Called “Unrestricted Warfare,” the book argues that China does not need to match the United States militarily. Instead China can take advantage of the global economy and the internet to take down its main rival.
Some American officials see in it a guide to China’s plan. Some United States lawmakers are proposing to toughen American takeover laws to evaluate deals on an economic as well as a national security basis. They are also pressing for reviews of licensing agreements and joint ventures. The United States trade representative has also launched an investigation into whether Chinese companies are stealing intellectual property.
“There’s concern that U.S. firms are transacting away their competitive advantages,” said Greg Levesque, managing director of Pointe Bello, a research firm in Washington, and a former executive at the US-China Business Council.
Such changes could ripple through the tech world. Chinese investment often means more money with fewer strings attached. Some tech companies say that is good for innovation. China’s spending on science and research is also growing at a time when the United States government and others are cutting back.
Still, many American companies fear the deck is stacked against them. The United States long believed bringing China into the World Trade Organization, which oversees global trade disputes, would ensure it would follow the rules. But the W.T.O. has proved ineffective when it comes to tech issues.
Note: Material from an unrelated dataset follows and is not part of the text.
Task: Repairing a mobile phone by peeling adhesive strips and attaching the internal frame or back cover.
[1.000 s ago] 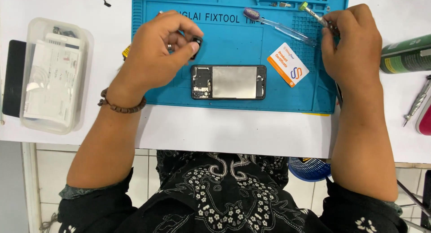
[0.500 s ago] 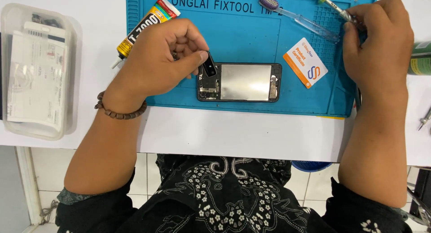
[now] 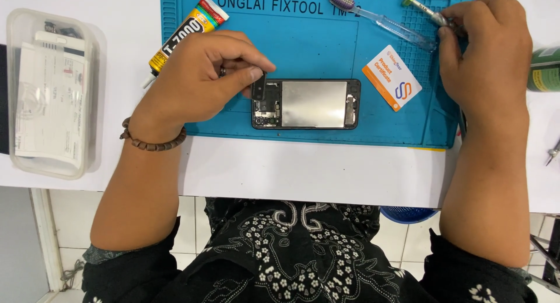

At a recent dinner event in Washington, an American technology executive held up a dinner plate to illustrate the size of the China market, said a person who was there who asked not to be identified because the event was not public. Then the American executive held up a wine coaster that represented the size of his firm’s business.
The message was clear: American companies are at risk of being muscled out of the market.
“Made in China 2025 seems to reject all notions of comparative advantage and future opportunities for high-value-added manufactured exports from the rest of the world to China,” said Jeremie Waterman, president of the China Center at the U.S. Chamber of Commerce.
“If Made in China 2025 achieves its goals,” he said, “the U.S. and other countries would likely become just commodity exporters to China — selling oil, gas, beef and soybeans.”